#### [TO DO]
Start to finish, copy the data exactly.

#### [DATA SHOWN]
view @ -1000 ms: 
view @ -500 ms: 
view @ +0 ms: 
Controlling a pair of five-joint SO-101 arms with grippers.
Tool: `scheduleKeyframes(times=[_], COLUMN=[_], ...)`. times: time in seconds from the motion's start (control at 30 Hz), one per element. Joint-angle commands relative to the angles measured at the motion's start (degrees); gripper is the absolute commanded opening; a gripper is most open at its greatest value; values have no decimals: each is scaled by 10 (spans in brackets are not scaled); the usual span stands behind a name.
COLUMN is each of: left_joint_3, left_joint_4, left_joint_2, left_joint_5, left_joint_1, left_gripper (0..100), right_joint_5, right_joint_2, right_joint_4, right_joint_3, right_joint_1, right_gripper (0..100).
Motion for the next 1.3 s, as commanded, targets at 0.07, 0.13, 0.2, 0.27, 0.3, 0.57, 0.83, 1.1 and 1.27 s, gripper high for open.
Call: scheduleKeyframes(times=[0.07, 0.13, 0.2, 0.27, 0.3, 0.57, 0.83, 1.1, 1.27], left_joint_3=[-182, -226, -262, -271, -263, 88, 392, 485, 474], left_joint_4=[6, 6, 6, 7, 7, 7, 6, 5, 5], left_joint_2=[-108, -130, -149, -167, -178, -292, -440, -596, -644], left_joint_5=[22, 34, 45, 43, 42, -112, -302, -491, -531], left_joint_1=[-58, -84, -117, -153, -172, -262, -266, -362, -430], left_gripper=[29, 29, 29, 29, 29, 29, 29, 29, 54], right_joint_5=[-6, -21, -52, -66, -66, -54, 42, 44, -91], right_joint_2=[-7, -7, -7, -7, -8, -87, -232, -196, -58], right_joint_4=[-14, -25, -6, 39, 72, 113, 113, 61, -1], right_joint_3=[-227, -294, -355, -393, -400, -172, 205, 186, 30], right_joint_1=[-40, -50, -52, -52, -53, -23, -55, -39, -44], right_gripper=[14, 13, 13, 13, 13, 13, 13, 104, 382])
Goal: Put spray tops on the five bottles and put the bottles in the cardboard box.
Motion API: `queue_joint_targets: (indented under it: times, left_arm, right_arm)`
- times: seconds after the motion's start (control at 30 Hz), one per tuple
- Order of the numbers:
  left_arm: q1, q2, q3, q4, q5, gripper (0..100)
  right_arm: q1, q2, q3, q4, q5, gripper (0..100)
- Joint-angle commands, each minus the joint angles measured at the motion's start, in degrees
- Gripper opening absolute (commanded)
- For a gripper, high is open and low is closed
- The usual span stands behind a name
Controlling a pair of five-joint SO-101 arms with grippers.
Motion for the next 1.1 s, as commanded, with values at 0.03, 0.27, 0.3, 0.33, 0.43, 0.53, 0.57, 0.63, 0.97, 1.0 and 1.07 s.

#### [WRITTEN SOLUTION]
view @ -1000 ms: 
view @ -500 ms: 
view @ +0 ms: 
Controlling a pair of five-joint SO-101 arms with grippers.
Tool: `scheduleKeyframes(times=[_], COLUMN=[_], ...)`. times: time in seconds from the motion's start (control at 30 Hz), one per element. Joint-angle commands relative to the angles measured at the motion's start (degrees); gripper is the absolute commanded opening; a gripper is most open at its greatest value; values have no decimals: each is scaled by 10 (spans in brackets are not scaled); the usual span stands behind a name.
COLUMN is each of: left_joint_3, left_joint_4, left_joint_2, left_joint_5, left_joint_1, left_gripper (0..100), right_joint_5, right_joint_2, right_joint_4, right_joint_3, right_joint_1, right_gripper (0..100).
Motion for the next 1.3 s, as commanded, targets at 0.07, 0.13, 0.2, 0.27, 0.3, 0.57, 0.83, 1.1 and 1.27 s, gripper high for open.
Call: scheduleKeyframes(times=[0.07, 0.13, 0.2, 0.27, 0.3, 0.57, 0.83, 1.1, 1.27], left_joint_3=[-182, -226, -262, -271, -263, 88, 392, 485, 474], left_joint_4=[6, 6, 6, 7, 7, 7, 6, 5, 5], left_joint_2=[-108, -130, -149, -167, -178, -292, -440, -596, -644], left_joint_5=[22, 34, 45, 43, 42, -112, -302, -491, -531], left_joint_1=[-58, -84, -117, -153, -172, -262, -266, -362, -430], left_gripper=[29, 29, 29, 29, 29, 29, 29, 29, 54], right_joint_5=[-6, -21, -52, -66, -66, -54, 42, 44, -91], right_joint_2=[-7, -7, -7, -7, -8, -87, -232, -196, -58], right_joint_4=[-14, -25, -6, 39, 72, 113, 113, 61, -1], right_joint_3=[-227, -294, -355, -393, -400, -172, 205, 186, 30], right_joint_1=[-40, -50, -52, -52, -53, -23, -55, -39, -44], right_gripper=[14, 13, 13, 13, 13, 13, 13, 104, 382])
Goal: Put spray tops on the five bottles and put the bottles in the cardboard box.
Motion API: `queue_joint_targets: (indented under it: times, left_arm, right_arm)`
- times: seconds after the motion's start (control at 30 Hz), one per tuple
- Order of the numbers:
  left_arm: q1, q2, q3, q4, q5, gripper (0..100)
  right_arm: q1, q2, q3, q4, q5, gripper (0..100)
- Joint-angle commands, each minus the joint angles measured at the motion's start, in degrees
- Gripper opening absolute (commanded)
- For a gripper, high is open and low is closed
- The usual span stands behind a name
Controlling a pair of five-joint SO-101 arms with grippers.
Motion for the next 1.1 s, as commanded, with values at 0.03, 0.27, 0.3, 0.33, 0.43, 0.53, 0.57, 0.63, 0.97, 1.0 and 1.07 s.

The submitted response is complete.